你松了口氣,在失去念的這幾天,你就連睡覺都不安穩,一點點風吹草動都足以將你驚醒。
就連你自己都不確定,如果塞拉死去的話,你又會怎么樣呢?
但至少這意味著交易失敗,而你真的非常希望得到屬于她的眼睛。
塞拉僅僅出現了那一次。
以她現在的靈魂想要保持清醒實在是太亂來了,而那個時候,她還沒有回答你關于愿望的提問,就又一次沉沉睡下了。
沒有辦法,你只好自己挖了一個很大的坑,充當了這些死去的人的墳墓。
就當是借用這具身體的利息吧。
按照窟盧塔族的習慣,這個時候你或許應該念上一段禱告詞。
可你不懂他們的語言,不懂他們的文化,也沒有辦法對塞拉的痛苦感同身受。
所以到最后,你還是什么都沒有做。

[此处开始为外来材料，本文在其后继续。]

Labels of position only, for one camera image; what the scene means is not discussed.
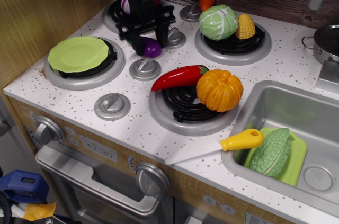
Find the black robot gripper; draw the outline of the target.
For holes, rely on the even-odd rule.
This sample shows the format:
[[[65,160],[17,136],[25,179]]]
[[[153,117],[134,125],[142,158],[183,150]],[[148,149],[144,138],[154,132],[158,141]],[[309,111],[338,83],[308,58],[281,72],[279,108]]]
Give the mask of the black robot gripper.
[[[142,25],[147,26],[148,22],[153,21],[154,17],[151,20],[146,21],[146,22],[142,22],[139,19],[138,21]],[[156,20],[156,29],[155,29],[156,38],[162,48],[165,48],[167,46],[169,25],[170,23],[167,21]],[[127,30],[125,31],[122,29],[122,26],[119,24],[117,24],[117,28],[119,29],[120,38],[128,39],[133,49],[136,51],[136,54],[139,56],[143,56],[144,55],[144,44],[141,40],[141,36],[138,33],[138,31],[132,25],[127,25]]]

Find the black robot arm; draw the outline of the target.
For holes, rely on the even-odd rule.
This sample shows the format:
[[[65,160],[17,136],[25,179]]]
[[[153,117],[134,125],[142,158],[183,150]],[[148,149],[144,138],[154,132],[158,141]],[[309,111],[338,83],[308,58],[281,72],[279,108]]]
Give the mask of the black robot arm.
[[[144,55],[145,45],[141,34],[155,31],[162,48],[167,46],[170,25],[175,22],[172,5],[154,5],[154,0],[128,0],[130,14],[119,18],[116,27],[119,37],[131,43],[139,56]]]

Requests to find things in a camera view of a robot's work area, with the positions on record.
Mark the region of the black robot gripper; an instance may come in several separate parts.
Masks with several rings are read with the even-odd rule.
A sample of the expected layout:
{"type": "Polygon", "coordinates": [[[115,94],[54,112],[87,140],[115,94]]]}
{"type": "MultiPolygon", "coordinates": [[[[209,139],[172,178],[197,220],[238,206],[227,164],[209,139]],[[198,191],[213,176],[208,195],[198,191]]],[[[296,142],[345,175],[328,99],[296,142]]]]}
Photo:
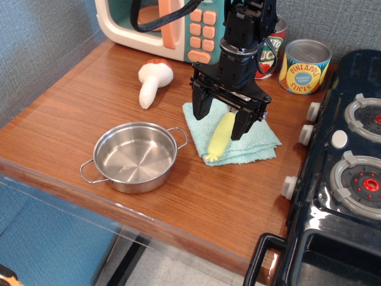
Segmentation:
{"type": "Polygon", "coordinates": [[[238,48],[221,40],[220,60],[216,65],[193,63],[192,86],[193,115],[197,120],[208,115],[213,99],[236,109],[231,140],[238,141],[255,121],[267,115],[271,97],[256,83],[257,70],[265,42],[255,43],[250,49],[238,48]]]}

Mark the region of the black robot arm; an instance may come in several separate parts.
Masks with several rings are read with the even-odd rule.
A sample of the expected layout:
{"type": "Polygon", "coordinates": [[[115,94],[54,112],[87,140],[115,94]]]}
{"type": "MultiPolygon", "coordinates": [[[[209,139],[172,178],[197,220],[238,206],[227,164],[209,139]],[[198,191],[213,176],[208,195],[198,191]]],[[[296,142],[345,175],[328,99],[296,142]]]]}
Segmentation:
{"type": "Polygon", "coordinates": [[[203,119],[215,98],[236,109],[231,139],[239,140],[265,118],[271,97],[256,83],[260,59],[275,32],[276,1],[226,1],[225,32],[217,65],[195,62],[191,78],[193,115],[203,119]]]}

沒有立一塊碑,沒有刻下他們的名字,只是填上了土。
127具身體埋葬在這里,失去眼睛的他們再也不會醒來。
你靠著恢復的念量治好了被挑斷的腳踝,還有無法動彈的左手。
眼睛則是你完全無法治愈的傷口,你估量著需要的能量,覺得這甚至接近于你返回到15年前的花費。
你的能力有一個本質的缺陷,逆轉意味著可供選擇的恢復程度取決于受傷的方式。像一瞬間被挖出眼睛的這種情況,只有保持現狀和完全治愈兩種選項,它很難做到分階段治療,你根本沒有辦法緩解眼睛的疼痛。
你必須求助另外的醫生,或者相關的念能力者。
而且,你還需要找回塞拉的眼睛。
考慮到塞拉可能會有的愿望,最好你還得得知塞拉仇人的身份。
所有的一切都指向了一條路:你需要離開這座森林,前往聚集的人群之中。
你換上了從外面買進來的衣服,拿上了塞拉父親藏在皮鞋里的私房錢,在“看到”屬于塞拉的身份證明的時候猶豫了一下,還是選擇帶上了它。
出發之前,你痛痛快快地在河里洗了個澡,你看不見自己現在的模樣,只好用力地搓著身體的每一個部位,直到幾乎將它們搓破了皮為止。
塞拉沒怎么去過外面的世界。
她不是不向往,只是她的文化課學得非常糟糕,就連族里要求的第一關考試都過不了。
雖然她的父親來自外面的世界,但在家里,他們從來都不說通用語。
塞拉的母親一直擔心她的父親會丟下她們回歸原先的生活,每次父親離開她的母親都會讓人和他一起對他嚴加看守,為了讓她的母親安心,她的父親會把幾乎所有的工資上交給母親,只是在皮鞋里偷偷藏了不少私房錢。
說是私房錢,其實塞拉的母親和塞拉都很清楚這個位置,而現在,擁有塞拉記憶的你也知道了。
你放棄了一些硬幣,只拿上了紙幣,你已經好久沒有碰過戒尼了,你很難根據紙幣的觸感猜出它們的面值。
對于已經恢復了念的你來說,縱使看不見,你至少可以依賴你的“圓”。
如果縮小念放出的范圍,并且增加它們的厚度,你可以用這個方式隱隱約約掃描出周圍附近的情況,雖然只能大概勾勒出物品的輪廓,但好歹也不算完全摸瞎了。
你騎上了地走鳥,這是族內馴養的動物作為代步工具,當時應該是它們四處逃散了,所以才沒有一起喪命。
你還帶上了你能找到的一些干糧和水,在到達森林邊緣的時候,你松開了地走鳥的繩索。
被人類長期圈養的生物,會就此忘記自己的野性嗎?
你摸摸它的腦袋,放棄去思考這個問題。